- Born: 2 August 1986 (age 40) Frimley, Surrey, England
- Education: University of Exeter
- Occupations: Children's television presenter, actress, singer
- Years active: 2009–present
- Known for: CBeebies presenter
- Partner(s): Ben Alcott (2011–2016) Mark Cooper (2014–2020)
- Children: 2

= Katy Ashworth =

British television presenter and actress (born 1986)

Katy Ashworth (born 2 August 1986) is a British television presenter, actress and singer, known for presenting children's television programmes.

==Life==
Ashworth was born on 2 August 1986 in Frimley, Surrey and grew up in Yateley, Hampshire. She obtained her first class degree in drama from the University of Exeter in 2009.

==Career==
Ashworth began her television career presenting I Can Cook, the cookery programme for the under 6s, on the children's channel by the BBC, CBeebies.

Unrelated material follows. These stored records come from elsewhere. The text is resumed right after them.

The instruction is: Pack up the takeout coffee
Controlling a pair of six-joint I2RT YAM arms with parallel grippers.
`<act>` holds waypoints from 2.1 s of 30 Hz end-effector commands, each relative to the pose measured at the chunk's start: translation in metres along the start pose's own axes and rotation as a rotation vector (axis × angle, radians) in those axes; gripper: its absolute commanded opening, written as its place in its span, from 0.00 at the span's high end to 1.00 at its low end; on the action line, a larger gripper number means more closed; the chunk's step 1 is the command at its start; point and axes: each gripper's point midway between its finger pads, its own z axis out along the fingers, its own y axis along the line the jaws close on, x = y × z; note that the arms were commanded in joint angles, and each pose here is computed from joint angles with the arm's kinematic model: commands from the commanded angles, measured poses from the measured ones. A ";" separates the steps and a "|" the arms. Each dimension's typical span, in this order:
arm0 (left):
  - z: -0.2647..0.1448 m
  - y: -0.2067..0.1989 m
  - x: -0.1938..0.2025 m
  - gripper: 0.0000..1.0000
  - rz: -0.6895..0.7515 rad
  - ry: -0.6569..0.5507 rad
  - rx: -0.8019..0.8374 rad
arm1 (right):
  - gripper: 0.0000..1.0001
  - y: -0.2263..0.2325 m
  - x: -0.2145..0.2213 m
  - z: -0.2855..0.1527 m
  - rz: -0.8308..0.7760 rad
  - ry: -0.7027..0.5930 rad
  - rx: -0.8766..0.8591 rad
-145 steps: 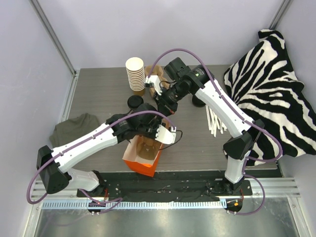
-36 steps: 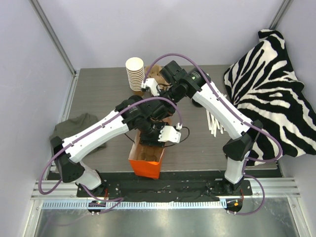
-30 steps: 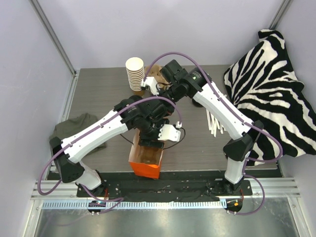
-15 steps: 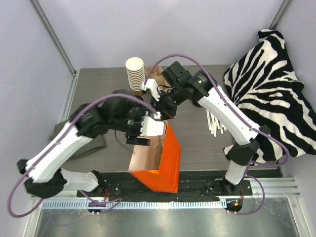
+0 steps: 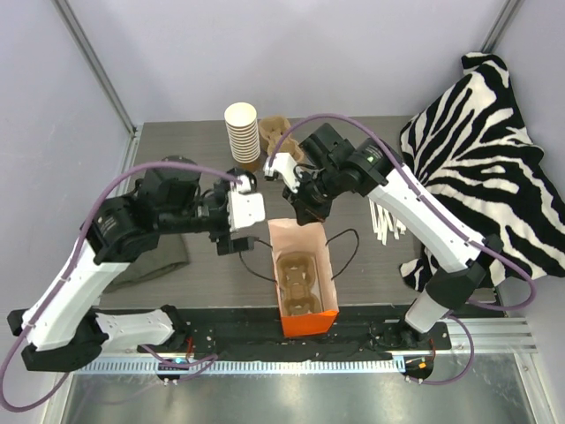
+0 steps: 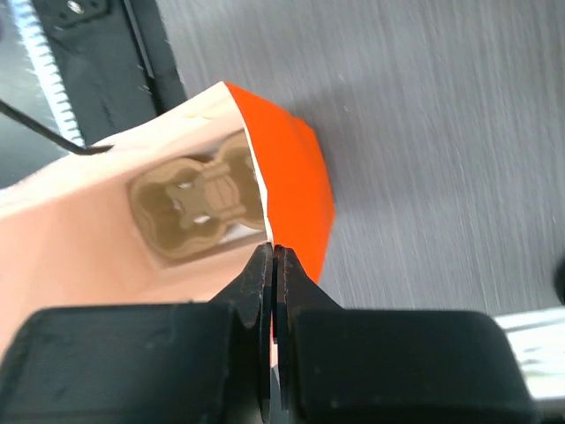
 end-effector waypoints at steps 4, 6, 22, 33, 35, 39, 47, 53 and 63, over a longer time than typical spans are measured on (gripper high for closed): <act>-0.009 0.070 0.022 0.05 -0.415 0.010 -0.225 | 0.99 -0.036 0.013 -0.034 0.082 -0.050 0.229; -0.010 0.094 0.044 0.04 -0.562 0.039 -0.277 | 0.99 -0.049 0.018 -0.043 0.131 -0.071 0.259; 0.025 0.140 0.189 0.00 -1.064 0.228 -0.410 | 0.49 -0.070 0.040 -0.051 0.219 -0.058 0.310; 0.066 0.155 0.264 0.00 -1.196 0.411 -0.485 | 0.30 -0.065 0.043 -0.047 0.152 0.045 0.215; 0.074 0.157 0.265 0.00 -1.177 0.422 -0.478 | 0.28 -0.063 0.044 -0.048 0.122 0.061 0.193; 0.096 0.164 0.266 0.00 -1.112 0.452 -0.428 | 0.28 -0.060 0.044 -0.047 0.123 0.064 0.174; 0.132 0.171 0.289 0.00 -0.987 0.568 -0.426 | 0.31 -0.062 0.049 -0.037 0.130 0.077 0.162; 0.146 0.178 0.299 0.00 -0.973 0.595 -0.429 | 0.34 -0.061 0.055 -0.033 0.116 0.095 0.149; 0.164 0.169 0.320 0.00 -0.990 0.637 -0.379 | 0.34 -0.060 0.062 -0.028 0.122 0.109 0.138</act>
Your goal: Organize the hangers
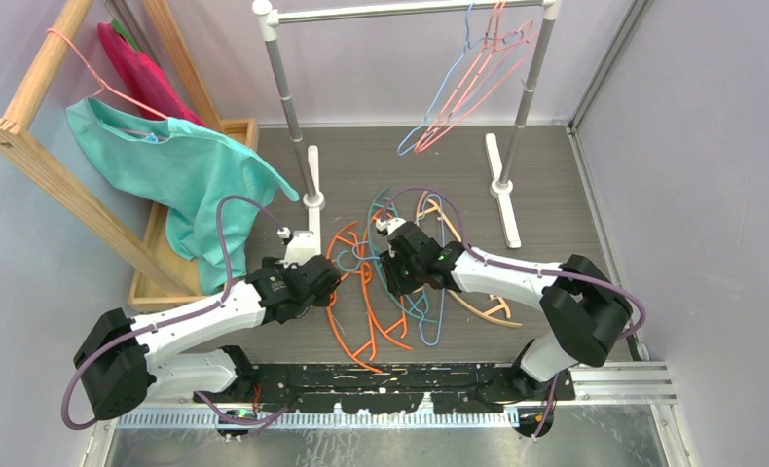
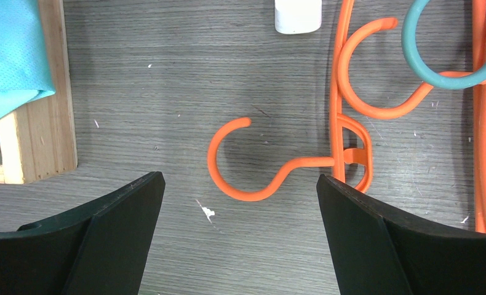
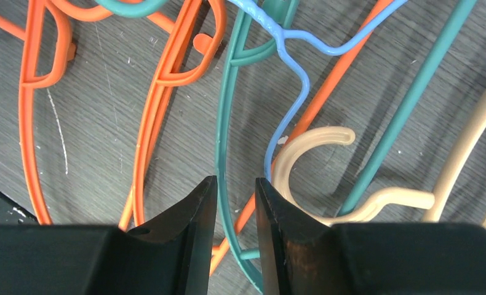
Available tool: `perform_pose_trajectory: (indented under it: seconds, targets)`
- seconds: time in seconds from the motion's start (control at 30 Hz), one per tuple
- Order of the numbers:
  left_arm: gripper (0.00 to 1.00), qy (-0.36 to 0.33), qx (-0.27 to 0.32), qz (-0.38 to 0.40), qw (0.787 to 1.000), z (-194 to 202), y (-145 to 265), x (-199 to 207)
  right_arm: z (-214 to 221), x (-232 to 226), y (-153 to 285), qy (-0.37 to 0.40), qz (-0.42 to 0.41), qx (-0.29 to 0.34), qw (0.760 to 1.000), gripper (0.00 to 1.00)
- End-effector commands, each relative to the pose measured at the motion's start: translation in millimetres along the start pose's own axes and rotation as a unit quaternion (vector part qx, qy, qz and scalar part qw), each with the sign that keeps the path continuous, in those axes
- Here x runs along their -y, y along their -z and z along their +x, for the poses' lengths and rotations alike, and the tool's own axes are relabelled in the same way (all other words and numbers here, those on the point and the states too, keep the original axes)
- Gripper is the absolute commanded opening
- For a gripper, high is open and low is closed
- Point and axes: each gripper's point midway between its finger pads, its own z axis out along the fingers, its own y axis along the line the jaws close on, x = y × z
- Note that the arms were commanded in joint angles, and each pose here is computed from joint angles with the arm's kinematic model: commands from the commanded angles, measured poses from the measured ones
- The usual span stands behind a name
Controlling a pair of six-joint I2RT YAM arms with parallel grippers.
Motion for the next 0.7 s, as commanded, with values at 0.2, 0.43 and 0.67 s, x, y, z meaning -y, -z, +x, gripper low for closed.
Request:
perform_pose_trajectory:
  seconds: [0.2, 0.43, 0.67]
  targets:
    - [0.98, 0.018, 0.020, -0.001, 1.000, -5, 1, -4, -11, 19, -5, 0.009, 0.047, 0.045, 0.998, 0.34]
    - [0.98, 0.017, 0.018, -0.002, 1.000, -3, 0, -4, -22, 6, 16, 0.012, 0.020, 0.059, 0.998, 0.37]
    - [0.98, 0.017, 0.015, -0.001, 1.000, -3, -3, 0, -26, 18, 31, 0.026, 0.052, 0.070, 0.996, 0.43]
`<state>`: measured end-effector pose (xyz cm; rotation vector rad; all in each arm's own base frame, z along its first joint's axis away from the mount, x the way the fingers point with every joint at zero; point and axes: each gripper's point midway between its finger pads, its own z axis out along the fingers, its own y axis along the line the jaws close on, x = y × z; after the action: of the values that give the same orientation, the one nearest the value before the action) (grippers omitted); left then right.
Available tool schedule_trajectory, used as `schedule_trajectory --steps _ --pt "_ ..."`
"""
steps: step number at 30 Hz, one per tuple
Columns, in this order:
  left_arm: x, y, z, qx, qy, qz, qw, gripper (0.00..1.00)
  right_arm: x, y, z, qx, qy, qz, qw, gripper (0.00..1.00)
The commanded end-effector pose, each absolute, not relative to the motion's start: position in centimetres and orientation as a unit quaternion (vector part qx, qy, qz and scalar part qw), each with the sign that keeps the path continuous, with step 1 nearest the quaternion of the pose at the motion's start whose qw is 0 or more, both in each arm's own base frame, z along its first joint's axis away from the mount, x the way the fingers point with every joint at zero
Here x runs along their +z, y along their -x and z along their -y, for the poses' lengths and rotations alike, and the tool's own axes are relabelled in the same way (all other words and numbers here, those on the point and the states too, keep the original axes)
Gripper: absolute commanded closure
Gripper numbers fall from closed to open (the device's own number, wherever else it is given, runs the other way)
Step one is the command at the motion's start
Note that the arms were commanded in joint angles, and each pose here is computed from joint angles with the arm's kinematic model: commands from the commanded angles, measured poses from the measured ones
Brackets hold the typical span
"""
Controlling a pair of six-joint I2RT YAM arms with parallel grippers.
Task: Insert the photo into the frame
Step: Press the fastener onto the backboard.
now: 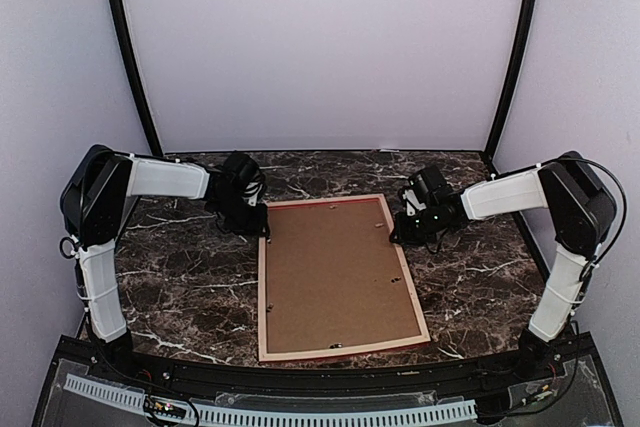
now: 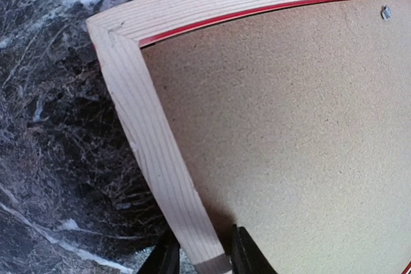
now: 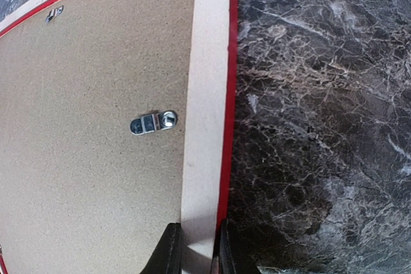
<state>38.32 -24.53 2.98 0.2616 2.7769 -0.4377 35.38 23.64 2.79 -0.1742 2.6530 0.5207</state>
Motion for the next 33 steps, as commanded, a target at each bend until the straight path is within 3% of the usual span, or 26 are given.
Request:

She has also been one of the regular continuity presenters for CBeebies since 2011, appearing on an ongoing basis, as one member of the CBeebies "house".

She has also appeared on other programmes on CBeebies, including Justin's House, as well as performing in various station promos. She has appeared in four of the CBeebies Christmas Pantomimes, as Aladdin in Aladdin, the palace cook in Strictly Cinderella, the Giant's Cook in Jack and the Beanstalk, and Mrs. Darling in Peter Pan, and in July 2014, featured in the first ever CBeebies Prom, at the Royal Albert Hall.

In addition to her television roles, she has appeared in many live stage shows. She toured the United Kingdom, with her one woman children's show, Katy's Roadshow, in 2011. She played forty venues across six months. She has also performed at many festivals and events around the world, including Glastonbury, LolliBop, the South African Good Food and Wine Show, and three CBeebies Live tours around the United Kingdom, including the show of April 2014, The BIG Band Easter Tour.

For three consecutive years, Ashworth has played Peter Pan in the end-of-year pantomimes around England, and in December 2014 played the role of the Fairy Godmother in Cinderella at the Anvil Theatre in Basingstoke. She played the role of the Forest Fairy in Jack and the Beanstalk at the Theatre Royal in Bath in December 2015.

Ashworth resigned from her presentation role at CBeebies in the beginning of 2016, and her final studio recording session was on 1 April 2016, but she subsequently returned in June 2017. She left CBeebies in November 2022.

== Philanthropy ==
Ashworth is the patron of Brainwave, which supports children with brain illnesses. She climbed Mount Kilimanjaro in Tanzania, in February 2012, in support of the charity. She is also an ambassador of Make-A-Wish Foundation, an organisation that grants wishes to children with life threatening conditions; and she supports the Bliss Foundation, which promotes care for premature babies.